- About this task -
Write every line of the material out exactly as shown.
#### Dataset extract
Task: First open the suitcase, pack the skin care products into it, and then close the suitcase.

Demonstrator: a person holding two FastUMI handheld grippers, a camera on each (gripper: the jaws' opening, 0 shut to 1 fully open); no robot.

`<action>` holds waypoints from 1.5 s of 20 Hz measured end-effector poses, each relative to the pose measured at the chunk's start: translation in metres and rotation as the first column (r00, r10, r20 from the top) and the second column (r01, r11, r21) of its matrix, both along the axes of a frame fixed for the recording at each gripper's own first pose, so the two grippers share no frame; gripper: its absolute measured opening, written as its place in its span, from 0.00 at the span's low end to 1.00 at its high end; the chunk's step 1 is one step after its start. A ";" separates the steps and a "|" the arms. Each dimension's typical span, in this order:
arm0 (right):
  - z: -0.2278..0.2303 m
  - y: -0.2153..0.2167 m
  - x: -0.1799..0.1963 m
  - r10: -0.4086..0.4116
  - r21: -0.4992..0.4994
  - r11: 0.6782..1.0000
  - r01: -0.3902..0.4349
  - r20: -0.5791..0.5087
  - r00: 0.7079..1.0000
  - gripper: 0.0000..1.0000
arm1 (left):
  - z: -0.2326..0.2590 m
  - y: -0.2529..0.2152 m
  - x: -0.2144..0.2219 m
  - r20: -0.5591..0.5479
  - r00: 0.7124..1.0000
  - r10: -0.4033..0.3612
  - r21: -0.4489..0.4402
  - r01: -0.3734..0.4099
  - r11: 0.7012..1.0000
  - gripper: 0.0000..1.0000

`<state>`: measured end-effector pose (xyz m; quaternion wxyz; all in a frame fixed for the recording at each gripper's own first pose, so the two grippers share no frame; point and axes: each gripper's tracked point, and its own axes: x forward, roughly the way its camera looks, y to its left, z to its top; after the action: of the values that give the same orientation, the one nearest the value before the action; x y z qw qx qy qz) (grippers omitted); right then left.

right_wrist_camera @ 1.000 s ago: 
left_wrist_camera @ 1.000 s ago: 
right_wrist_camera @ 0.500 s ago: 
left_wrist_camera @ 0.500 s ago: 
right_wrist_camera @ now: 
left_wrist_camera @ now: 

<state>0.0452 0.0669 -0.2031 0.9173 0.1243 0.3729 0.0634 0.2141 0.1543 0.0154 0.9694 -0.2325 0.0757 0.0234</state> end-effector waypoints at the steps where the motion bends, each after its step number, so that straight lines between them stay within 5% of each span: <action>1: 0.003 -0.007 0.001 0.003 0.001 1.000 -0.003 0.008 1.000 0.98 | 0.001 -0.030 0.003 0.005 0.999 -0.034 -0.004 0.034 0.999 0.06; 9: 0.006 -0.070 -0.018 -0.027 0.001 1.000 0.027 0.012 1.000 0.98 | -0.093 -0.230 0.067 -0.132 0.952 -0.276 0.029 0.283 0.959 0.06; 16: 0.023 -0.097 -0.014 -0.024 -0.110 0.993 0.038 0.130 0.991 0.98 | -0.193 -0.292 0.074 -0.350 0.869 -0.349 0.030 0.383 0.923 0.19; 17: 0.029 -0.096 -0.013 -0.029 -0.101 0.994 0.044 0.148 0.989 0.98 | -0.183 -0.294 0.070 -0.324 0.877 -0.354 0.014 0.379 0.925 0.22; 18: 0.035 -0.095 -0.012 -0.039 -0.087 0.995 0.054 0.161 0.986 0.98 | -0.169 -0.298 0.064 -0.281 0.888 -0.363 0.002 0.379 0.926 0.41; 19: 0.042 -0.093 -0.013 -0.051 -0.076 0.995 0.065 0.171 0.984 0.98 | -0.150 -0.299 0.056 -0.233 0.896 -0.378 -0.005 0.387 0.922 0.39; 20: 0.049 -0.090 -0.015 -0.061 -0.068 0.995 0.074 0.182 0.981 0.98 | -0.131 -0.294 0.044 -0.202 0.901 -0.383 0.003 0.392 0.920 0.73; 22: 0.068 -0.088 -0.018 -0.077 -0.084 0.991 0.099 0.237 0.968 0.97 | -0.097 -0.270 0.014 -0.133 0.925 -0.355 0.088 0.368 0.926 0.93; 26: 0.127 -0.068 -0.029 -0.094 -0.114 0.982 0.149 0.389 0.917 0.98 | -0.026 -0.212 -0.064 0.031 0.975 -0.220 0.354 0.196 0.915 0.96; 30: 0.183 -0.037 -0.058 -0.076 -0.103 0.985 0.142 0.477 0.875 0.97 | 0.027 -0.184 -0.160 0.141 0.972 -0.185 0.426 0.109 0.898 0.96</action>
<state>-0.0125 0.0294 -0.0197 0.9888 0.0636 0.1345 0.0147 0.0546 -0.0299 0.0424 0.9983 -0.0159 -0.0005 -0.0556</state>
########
- Result -
Task: First open the suitcase, pack the skin care products into it, and then close the suitcase.

Demonstrator: a person holding two FastUMI handheld grippers, a camera on each (gripper: the jaws' opening, 0 shut to 1 fully open); no robot.

`<action>` holds waypoints from 1.5 s of 20 Hz measured end-effector poses, each relative to the pose measured at the chunk's start: translation in metres and rotation as the first column (r00, r10, r20 from the top) and the second column (r01, r11, r21) of its matrix, both along the axes of a frame fixed for the recording at each gripper's own first pose, so the two grippers share no frame; gripper: its absolute measured opening, written as its place in its span, from 0.00 at the span's low end to 1.00 at its high end; the chunk's step 1 is one step after its start. A ";" separates the steps and a "|" the arms. Each dimension's typical span, in this order:
arm0 (right):
  - z: -0.2278..0.2303 m
  - y: -0.2153..0.2167 m
  - x: -0.1799..0.1963 m
  - r10: -0.4086..0.4116
  - r21: -0.4992..0.4994
  - r11: 0.6782..1.0000
  - r01: -0.3902..0.4349
  - r20: -0.5791..0.5087
  - r00: 0.7079..1.0000
  - gripper: 0.0000..1.0000
arm1 (left):
  - z: -0.2326..0.2590 m
  - y: -0.2529..0.2152 m
  - x: -0.2144..0.2219 m
  - r20: -0.5591..0.5479
  - r00: 0.7124..1.0000
  - r10: -0.4033..0.3612
  - r21: -0.4489..0.4402
  - r01: -0.3734..0.4099
  - r11: 0.7012..1.0000
  - gripper: 0.0000..1.0000

`<state>`: measured end-effector pose (xyz m; quaternion wxyz; all in a frame fixed for the recording at each gripper's own first pose, so the two grippers share no frame; point and axes: each gripper's tracked point, and its own axes: x forward, roughly the way its camera looks, y to its left, z to its top; after the action: of the values that give the same orientation, the one nearest the value before the action; x y z qw qx qy qz) (grippers omitted); right then left.

right_wrist_camera @ 1.000 s ago: 
left_wrist_camera @ 1.000 s ago: 
right_wrist_camera @ 0.500 s ago: 
left_wrist_camera @ 0.500 s ago: 
right_wrist_camera @ now: 
left_wrist_camera @ now: 

<state>0.0452 0.0669 -0.2031 0.9173 0.1243 0.3729 0.0634 0.2141 0.1543 0.0154 0.9694 -0.2325 0.0757 0.0234</state> end-effector waypoints at the steps where the motion bends, each after its step number, so that straight lines between them stay within 5% of each span: <action>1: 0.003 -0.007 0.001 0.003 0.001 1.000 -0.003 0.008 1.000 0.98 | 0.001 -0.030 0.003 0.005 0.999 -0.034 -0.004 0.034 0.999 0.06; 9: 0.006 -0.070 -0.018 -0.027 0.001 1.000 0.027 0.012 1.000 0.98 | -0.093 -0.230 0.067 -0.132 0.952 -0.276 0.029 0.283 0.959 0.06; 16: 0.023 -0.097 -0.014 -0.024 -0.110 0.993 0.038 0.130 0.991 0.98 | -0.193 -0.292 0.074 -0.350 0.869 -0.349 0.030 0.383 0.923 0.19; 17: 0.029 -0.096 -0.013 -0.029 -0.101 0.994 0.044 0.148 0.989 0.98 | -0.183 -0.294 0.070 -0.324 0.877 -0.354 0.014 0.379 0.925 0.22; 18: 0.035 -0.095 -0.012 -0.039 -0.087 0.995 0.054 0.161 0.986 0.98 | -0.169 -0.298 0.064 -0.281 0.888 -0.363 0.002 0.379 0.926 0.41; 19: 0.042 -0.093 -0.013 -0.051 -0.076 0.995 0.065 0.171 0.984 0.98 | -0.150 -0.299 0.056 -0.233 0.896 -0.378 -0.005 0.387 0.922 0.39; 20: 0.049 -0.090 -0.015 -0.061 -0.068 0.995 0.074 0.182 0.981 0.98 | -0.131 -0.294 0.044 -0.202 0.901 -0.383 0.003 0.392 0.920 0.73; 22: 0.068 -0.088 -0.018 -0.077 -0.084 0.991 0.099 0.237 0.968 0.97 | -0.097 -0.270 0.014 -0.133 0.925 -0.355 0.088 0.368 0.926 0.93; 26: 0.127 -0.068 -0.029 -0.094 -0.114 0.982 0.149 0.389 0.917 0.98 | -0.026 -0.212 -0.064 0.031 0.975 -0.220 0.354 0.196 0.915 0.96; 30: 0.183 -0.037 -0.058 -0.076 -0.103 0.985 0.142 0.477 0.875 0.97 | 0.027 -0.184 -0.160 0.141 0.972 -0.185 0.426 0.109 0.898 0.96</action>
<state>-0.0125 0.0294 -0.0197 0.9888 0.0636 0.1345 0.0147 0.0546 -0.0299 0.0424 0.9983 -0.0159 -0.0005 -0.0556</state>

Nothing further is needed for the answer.